The whole listing below is to be repeated without alteration.

*** Opening DATA EXCERPT ***

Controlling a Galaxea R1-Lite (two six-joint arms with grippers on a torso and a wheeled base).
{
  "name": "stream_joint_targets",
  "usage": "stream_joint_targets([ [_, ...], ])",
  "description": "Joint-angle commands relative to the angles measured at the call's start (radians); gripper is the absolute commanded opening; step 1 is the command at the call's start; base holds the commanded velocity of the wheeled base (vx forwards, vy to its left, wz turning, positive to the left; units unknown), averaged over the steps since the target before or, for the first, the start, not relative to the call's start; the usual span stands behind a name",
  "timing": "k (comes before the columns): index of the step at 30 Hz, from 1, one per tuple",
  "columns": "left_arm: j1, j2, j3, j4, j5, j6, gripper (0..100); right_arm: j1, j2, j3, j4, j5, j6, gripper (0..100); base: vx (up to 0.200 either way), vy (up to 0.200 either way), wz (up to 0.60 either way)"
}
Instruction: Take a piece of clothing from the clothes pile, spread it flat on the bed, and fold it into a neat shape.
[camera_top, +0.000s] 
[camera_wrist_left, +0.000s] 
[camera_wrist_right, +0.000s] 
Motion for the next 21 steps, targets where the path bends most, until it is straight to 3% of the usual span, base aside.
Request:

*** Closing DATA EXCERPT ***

§ RESPONSE TO THIS TASK
Controlling a Galaxea R1-Lite (two six-joint arms with grippers on a torso and a wheeled base).
{
  "name": "stream_joint_targets",
  "usage": "stream_joint_targets([ [_, ...], ])",
  "description": "Joint-angle commands relative to the angles measured at the call's start (radians); gripper is the absolute commanded opening; step 1 is the command at the call's start; base holds the commanded velocity of the wheeled base (vx forwards, vy to its left, wz turning, positive to the left; units unknown), averaged over the steps since the target before or, for the first, the start, not relative to the call's start; the usual span stands behind a name",
  "timing": "k (comes before the columns): index of the step at 30 Hz, from 1, one per tuple",
  "columns": "left_arm: j1, j2, j3, j4, j5, j6, gripper (0..100); right_arm: j1, j2, j3, j4, j5, j6, gripper (0..100); base: vx (up to 0.200 either way), vy (up to 0.200 either way), wz (up to 0.60 either way)"
}
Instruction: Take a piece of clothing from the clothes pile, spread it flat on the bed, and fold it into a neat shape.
[camera_top, +0.000s] 
[camera_wrist_left, +0.000s] 
[camera_wrist_right, +0.000s] 
Motion for the next 21 steps, targets where the path bends most, until it is straight to 3% of the usual span, base aside.
Request:

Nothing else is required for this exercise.